Reputation: 1164
I'm brand new to Visual Studio and .NET, and I'm following this tutorial on Lynda (Code-first development with the Entity Framework) to create an ASP.NET MVC app where I should be able to add Tour objects to a database using a form.
I've created a class MyDbContext
that inherits from DbContext
.
I've added a base class constructor with the name of the database that needs to be created for this app when information is submitted from the form. I've also added a DbSet
named Tours
that holds the tour objects.
Here is that code, in MyDBContext.cs:
public class MyDBContext : DbContext
{
public MyDBContext() : base("ExploreCalifornia")
{
}
public DbSet<Tour> Tours { get; set; }
}
In the Tour Controller, I create an instance of MyDbContext
named db
:
private MyDBContext db = new MyDBContext();
I have a Create
page that contains the form to add a new tour, and here is the POST route for this page:
[HttpPost]
public ActionResult Create(Tour tour)
{
try
{
db.Tours.Add(tour);
db.SaveChanges();
return RedirectToAction("Index");
}
catch
{
return View();
}
}
Following with the debugger, when I try to add a new tour, it skips over the SaveChanges
line and goes directly into the catch block.
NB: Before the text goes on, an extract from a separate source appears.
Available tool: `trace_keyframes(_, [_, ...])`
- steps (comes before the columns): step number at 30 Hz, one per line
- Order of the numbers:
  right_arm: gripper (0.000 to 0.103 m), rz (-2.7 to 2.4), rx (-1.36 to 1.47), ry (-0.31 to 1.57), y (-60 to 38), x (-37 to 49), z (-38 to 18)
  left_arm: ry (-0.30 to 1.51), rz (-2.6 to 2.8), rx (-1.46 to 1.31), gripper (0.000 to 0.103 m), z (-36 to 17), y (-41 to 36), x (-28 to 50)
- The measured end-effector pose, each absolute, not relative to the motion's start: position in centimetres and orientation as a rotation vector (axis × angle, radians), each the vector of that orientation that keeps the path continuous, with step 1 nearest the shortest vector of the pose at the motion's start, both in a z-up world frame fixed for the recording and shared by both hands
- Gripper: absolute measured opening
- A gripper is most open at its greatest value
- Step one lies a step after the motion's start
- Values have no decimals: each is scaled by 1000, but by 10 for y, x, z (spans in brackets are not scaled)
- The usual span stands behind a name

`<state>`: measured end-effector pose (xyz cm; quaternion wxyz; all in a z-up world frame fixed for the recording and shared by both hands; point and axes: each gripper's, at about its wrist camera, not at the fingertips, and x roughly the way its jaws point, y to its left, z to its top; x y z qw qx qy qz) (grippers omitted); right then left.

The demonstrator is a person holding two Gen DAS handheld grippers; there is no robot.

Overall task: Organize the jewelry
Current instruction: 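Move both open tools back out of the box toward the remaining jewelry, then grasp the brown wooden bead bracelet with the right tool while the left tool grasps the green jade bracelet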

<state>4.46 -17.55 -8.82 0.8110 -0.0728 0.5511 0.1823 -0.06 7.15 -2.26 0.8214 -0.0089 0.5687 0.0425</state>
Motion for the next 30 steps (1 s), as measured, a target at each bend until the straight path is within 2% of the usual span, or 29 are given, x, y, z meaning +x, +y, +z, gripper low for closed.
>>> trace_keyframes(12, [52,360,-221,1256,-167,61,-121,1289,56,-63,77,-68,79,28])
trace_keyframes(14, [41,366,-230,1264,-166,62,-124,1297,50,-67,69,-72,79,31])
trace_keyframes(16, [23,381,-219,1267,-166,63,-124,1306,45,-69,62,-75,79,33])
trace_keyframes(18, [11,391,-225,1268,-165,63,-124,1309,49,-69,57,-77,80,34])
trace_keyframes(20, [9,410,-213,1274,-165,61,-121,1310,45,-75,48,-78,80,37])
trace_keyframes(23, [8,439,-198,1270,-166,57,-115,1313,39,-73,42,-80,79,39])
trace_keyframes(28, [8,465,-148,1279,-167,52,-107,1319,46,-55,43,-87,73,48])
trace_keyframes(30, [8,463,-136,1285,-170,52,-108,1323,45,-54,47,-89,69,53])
No database is ever created, and nothing shows up under App_Data in the Solution Explorer.
The tutorial mentions that the database will be created using SQL Server Express LocalDB, but I don't see any reference to LocalDB in the Server Explorer. This is still new, so I'm a little lost on how to approach this.
Any ideas of what might be going wrong, or where to start looking?
Upvotes: 2
Views: 1509
Reputation: 490
Thing is, when you use DbContext's contructor with a string parameter, the parameter must be either
1. name of a connection string from your app.config or web.config in the form name=MyConnectionString
. For instance, your config contains
<?xml version="1.0" encoding="utf-8"?>
<configuration>
<connectionStrings>
<add name="MyConnectionString" connectionString="your str here" />
</connectionStrings>
</configuration>
and you declare your context like this
public class MyDBContext : DbContext
{
public MyDBContext() : base("name=MyConnectionString")
{
}
public DbSet<Tour> Tours { get; set; }
}
or 2. direct connection string, like this
public class MyDBContext : DbContext
{
public MyDBContext() : base("Server=(local), Database=MyDBName, User=blah-blah...")
{
}
public DbSet<Tour> Tours { get; set; }
}
Please, take note that if you use a config file, it must be in your AppDomain directory (for exe it's its folder; for a web site it's the site's bin folder).